Text World Theory begins its exploration of communication and the mind at the immediate level of discourse production and reception. In keeping with its cognitivist principles, it attributes primacy to the human experience of language and takes the face-to-face interaction between living, thinking human beings as the prototype for all other aspects of communication and cognition. The content of this interactivity, as well as the context surrounding it, is the subject matter of the discourse-world level of Text World Theory. This chapter examines the associated elements which make up a discourse-world: from the expectations and constraints which govern communicative behaviour, to the cultural and personal knowledge structures which influence our linguistic and conceptual choices.
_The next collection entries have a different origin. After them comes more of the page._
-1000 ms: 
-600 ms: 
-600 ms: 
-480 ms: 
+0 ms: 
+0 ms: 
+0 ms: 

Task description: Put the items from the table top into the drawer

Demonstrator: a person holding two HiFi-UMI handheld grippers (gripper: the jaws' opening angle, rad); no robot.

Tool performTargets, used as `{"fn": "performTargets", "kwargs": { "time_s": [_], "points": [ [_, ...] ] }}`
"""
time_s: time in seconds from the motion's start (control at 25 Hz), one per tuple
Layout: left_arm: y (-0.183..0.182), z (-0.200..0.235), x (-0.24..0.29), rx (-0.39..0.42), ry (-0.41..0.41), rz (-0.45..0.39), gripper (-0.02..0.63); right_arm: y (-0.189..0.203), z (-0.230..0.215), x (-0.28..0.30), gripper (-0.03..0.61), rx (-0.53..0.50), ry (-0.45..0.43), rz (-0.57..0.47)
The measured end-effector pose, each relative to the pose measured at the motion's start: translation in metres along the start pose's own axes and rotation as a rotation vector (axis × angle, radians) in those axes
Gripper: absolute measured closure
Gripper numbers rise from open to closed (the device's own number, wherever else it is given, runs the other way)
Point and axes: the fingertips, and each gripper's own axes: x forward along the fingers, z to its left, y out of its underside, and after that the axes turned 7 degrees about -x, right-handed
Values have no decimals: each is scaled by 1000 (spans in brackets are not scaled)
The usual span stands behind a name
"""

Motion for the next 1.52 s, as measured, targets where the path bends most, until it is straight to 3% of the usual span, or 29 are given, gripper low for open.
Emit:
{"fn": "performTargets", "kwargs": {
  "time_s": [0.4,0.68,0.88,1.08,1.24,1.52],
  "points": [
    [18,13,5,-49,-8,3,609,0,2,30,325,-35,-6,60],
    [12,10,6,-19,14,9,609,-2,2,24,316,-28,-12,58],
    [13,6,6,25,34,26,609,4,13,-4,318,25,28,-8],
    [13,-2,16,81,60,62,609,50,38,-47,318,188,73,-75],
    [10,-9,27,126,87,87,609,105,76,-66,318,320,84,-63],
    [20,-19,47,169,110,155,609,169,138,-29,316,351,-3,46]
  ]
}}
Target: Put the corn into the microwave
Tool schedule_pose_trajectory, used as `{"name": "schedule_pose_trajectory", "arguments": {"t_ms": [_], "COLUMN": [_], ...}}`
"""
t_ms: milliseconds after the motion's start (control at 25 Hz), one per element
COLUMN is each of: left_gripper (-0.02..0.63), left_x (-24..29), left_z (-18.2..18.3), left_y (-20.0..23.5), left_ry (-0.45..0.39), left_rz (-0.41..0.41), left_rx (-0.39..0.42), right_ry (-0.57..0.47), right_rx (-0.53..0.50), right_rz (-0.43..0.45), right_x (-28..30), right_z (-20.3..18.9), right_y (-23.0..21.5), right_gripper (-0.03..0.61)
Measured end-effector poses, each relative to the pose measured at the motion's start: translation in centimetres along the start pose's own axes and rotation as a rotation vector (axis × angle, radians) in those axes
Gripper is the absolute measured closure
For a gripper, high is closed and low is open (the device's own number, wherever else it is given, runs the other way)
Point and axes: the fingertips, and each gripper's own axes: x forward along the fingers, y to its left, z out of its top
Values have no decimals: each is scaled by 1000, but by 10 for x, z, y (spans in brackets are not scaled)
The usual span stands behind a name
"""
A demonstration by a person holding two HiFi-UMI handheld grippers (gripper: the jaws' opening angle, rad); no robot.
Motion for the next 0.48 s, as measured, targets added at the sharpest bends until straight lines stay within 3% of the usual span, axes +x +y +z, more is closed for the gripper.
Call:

Of particular interest here are the notion of communication as a fundamentally wilful endeavour, the processes by which human beings make inference from particular discourses, and the principles by which the impact of context on a discourse can be systematically examined and understood. These subjects are investigated in relation to an example of a face-to-face conversation and a newspaper obituary in order to explore how the contextual and conceptual factors involved in the processing of language vary in accordance with the type of communicative situation.